Namun sejak SBY didaulat sebagai Mentor Politik Prabowo, SBY terkesan lebih all out memberikan dukungan. Sebagai mantan Presiden yang pernah menjabat selama 2 Periode, tentunya SBY mempunyai pengalaman 'menang' dalam 2 Kontestasi Pilpres. SBY pastinya punya kiat bagaimana memenangi Pilpres.

Bukan hanya all out, bahkan SBY terkesan lebih agresif memberikan dukungan terhadap pemenangan Prabowo-Sandi, sama agresifnya dengan KPK dalam melakukan pemberantasan korupsi. Intensitas pertemuan SBY dan Prabowo pun semakin kerap dilakukan di kediaman SBY. Sebagai mentor, tentunya SBY memberikan jurus-jurus untuk mematikan lawan.

Agresifnya dukungan SBY sangat bisa dirasakan dampaknya akhir-akhir ini. Bisa saja manuver politik yang dilakukan Andi Arief, tidak terlepas dari strategi yang diarahkannya. Kegaduhan yang terjadi akhir-akhir ini tidak mengusik kenegarawan SBY sama sekali, sehingga Andi yang merupakan elit Demokrat, sangat leluasa bermanuver.
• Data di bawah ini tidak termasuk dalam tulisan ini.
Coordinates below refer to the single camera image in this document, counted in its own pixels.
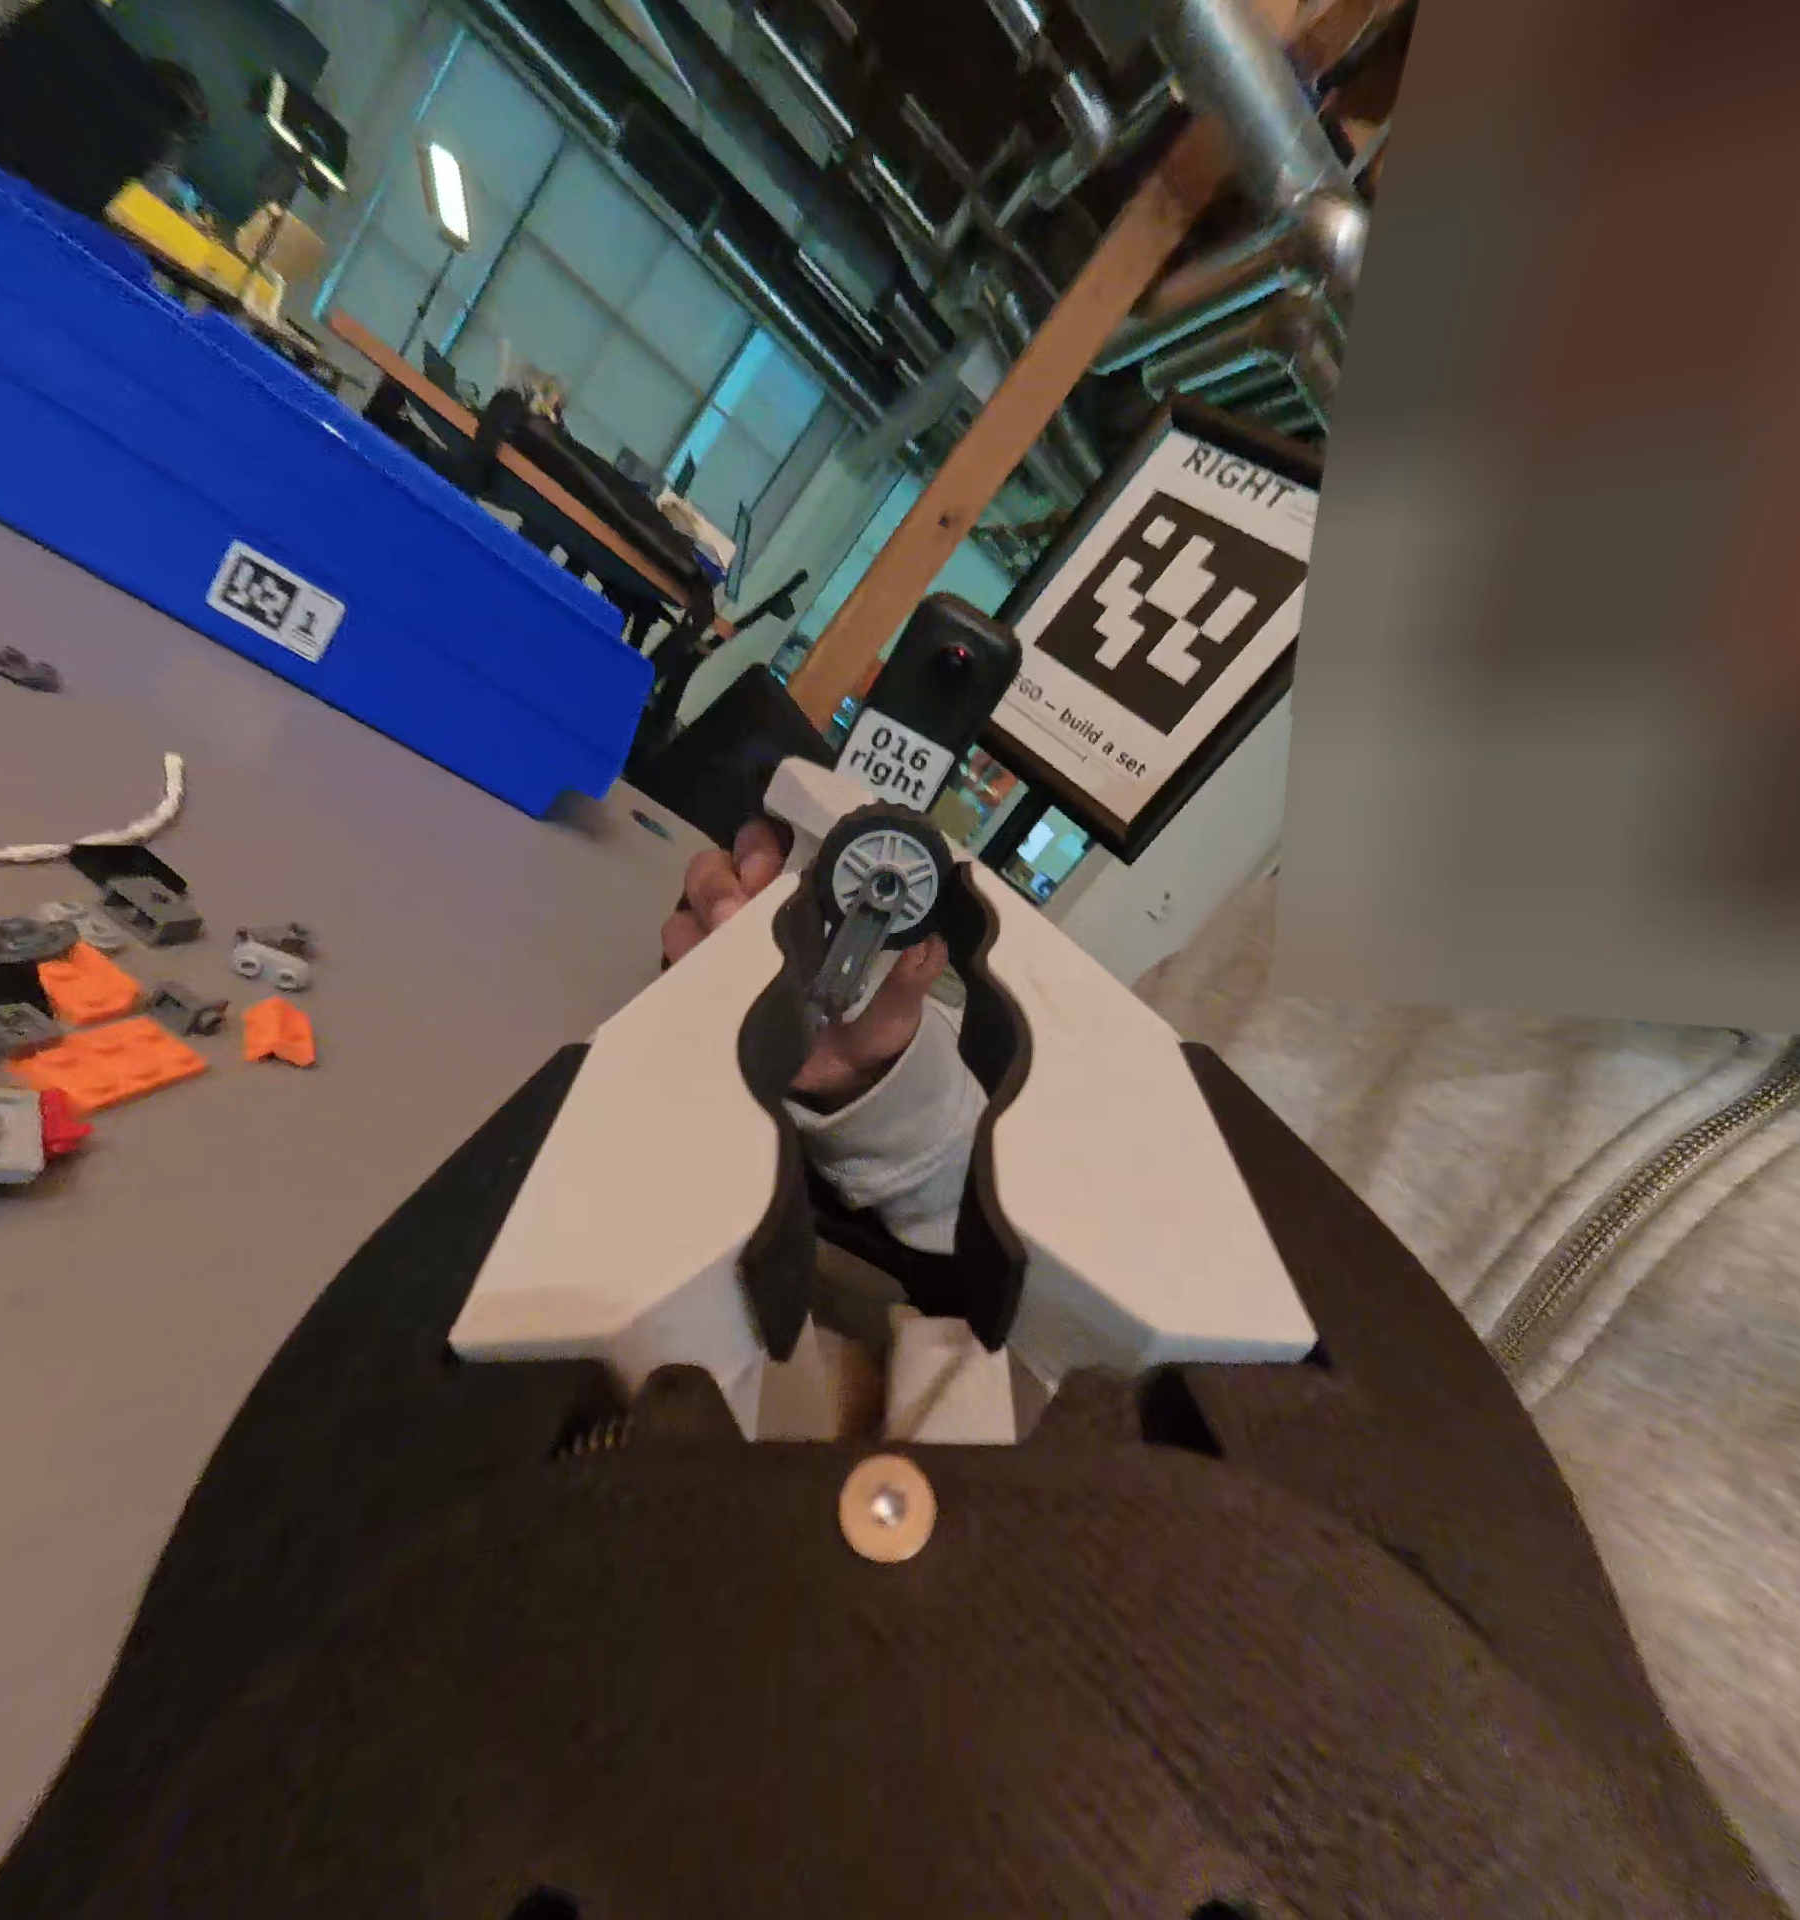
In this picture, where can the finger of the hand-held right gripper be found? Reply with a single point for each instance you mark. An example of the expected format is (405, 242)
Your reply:
(818, 795)
(985, 873)

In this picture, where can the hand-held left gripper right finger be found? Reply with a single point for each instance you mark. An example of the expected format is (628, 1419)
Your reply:
(1140, 1199)

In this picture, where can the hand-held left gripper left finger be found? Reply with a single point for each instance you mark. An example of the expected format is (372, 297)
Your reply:
(617, 1199)

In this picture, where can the black lego wheel grey hub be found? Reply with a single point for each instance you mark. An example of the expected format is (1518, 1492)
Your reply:
(887, 877)

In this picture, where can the dark grey lego axle connector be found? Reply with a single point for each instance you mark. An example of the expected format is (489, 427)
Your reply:
(849, 967)

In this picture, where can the person's right forearm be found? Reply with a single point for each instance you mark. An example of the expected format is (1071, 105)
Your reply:
(908, 1140)

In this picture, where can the small orange lego wedge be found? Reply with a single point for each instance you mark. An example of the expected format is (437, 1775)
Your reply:
(282, 1035)

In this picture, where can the light grey two-hole lego piece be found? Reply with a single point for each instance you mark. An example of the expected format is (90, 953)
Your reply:
(273, 960)

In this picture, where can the dark grey lego clip piece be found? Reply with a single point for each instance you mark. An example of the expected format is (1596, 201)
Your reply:
(278, 937)

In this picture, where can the small dark grey lego piece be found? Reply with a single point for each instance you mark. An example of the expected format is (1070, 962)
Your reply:
(187, 1008)

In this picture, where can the large orange lego plate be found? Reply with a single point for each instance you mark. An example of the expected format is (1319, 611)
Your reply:
(113, 1068)

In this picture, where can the dark grey lego brick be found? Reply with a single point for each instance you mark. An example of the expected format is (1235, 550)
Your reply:
(152, 911)

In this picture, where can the medium orange lego wedge plate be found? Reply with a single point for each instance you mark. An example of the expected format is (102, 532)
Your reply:
(89, 984)

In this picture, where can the black square lego plate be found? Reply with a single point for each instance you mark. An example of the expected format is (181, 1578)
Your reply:
(128, 866)

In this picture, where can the grey rounded lego plate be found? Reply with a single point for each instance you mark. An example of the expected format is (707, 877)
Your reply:
(84, 923)

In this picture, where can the small dark round lego piece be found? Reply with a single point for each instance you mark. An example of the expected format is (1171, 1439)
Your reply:
(23, 670)

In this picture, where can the person's right hand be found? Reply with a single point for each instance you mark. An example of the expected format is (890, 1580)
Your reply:
(720, 885)

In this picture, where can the black office chair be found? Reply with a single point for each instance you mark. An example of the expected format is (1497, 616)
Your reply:
(734, 751)

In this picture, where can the framed black white marker sign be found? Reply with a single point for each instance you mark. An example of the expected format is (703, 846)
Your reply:
(1157, 616)

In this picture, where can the slanted wooden beam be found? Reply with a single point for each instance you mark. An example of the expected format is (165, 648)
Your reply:
(1022, 405)

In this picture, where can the wooden desk with black gear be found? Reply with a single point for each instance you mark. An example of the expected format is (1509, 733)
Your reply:
(542, 467)

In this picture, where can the person's grey hoodie torso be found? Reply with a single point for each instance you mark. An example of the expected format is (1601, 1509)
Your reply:
(1665, 1352)

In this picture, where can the large blue plastic bin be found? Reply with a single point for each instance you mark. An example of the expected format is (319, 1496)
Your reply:
(314, 524)

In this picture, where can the silver ventilation ducts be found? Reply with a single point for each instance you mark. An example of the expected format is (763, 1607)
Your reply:
(1260, 122)

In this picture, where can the light panel on stand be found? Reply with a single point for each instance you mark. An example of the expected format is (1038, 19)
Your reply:
(445, 191)

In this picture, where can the yellow box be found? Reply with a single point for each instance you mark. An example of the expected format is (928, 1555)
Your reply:
(187, 239)

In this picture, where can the large black object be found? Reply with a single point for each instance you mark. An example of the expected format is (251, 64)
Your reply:
(62, 105)
Perubahan dukungan yang begitu drastis dari SBY sangat mengundang tanya. Mengalahkan Jokowi menjadi sebuah keharusan, apa pun caranya bukanlah soal yang penting. Politik memang sangat identik dengan kepentingan, setiap peluang harus dimanfaatkan untuk meraih kemenangan. Baik dan buruk bukanlah persoalan, karena politik adalah soal Menang atau Kalah.
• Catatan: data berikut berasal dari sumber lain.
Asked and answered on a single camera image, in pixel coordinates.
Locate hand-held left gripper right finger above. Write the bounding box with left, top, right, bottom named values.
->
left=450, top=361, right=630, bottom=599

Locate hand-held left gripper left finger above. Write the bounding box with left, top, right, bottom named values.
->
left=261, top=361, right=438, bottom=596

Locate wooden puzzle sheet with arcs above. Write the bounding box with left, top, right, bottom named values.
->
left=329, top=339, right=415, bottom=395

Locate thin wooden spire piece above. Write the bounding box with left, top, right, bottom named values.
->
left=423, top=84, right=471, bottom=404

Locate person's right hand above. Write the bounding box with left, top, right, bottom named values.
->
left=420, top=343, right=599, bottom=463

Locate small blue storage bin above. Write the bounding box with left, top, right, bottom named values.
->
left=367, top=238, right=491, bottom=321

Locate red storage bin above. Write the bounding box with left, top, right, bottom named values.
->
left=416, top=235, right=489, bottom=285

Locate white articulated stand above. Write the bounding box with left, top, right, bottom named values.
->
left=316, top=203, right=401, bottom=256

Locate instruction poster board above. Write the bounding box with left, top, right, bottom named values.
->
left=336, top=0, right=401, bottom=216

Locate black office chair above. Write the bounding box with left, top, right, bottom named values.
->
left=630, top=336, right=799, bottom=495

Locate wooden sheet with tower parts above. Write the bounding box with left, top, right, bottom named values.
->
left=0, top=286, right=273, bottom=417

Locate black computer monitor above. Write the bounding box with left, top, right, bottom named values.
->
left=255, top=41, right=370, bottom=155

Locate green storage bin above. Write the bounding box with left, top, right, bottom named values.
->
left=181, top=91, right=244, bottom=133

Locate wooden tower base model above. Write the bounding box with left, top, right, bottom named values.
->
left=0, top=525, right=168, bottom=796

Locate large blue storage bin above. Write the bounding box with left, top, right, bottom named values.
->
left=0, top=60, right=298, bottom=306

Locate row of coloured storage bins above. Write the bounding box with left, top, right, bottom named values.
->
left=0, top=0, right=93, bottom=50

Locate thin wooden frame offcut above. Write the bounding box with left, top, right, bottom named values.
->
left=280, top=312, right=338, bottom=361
Jelas SBY punya kepentingan untuk memenangkan Prabowo, karena kemenangan Jokowi merupakan sebuah ancaman terhadap ketidaknyamanan SBY. Dalam Politik itu biasa, politik bukan cuma tujuan untuk kemenangan, tapi juga mengamankan dan mencari aman.

Sebagai seorang negarawan yang mudah prihatin terhadap situasi politik, SBY pernah tidak nyaman dengan kegaduhan politik yang diakibatkan maraknya Politik Identitas. Namun SBY tidak merasa prihatin dengan situasi politik kekinian, yang semakin mengarah pada perpecahan dan kekacauan.

Lihat saja manuver Andi Arief yang semakin brutal, tidak ada reaksi SBY seperti biasanya. Ada kesan, SBY malah ikut menikmati situasi yang diciptakan Andi, sosok yang pernah diculik Tim Mawar pada masa 1998 lalu. Padahal, apa yang dilakukan Andi tersebut, bisa saja akan berdampak pada elektoral Demokrat di Pemilu Legislatif.

SBY perlu tangan Prabowo untuk memukul Jokowi agar tumbang, seperti biasanya, SBY selalu ingin bersih dari berbagai prasangka politik.

Sah-sah saja dalam politik, yang cerdik dan terdidik selalu menguasai yang kurang Cerdik. SBY adalah seorang 'Pemain' dipanggung politik, dia sangat menguasai panggung, dan menjadi 'aktor' di atas panggung.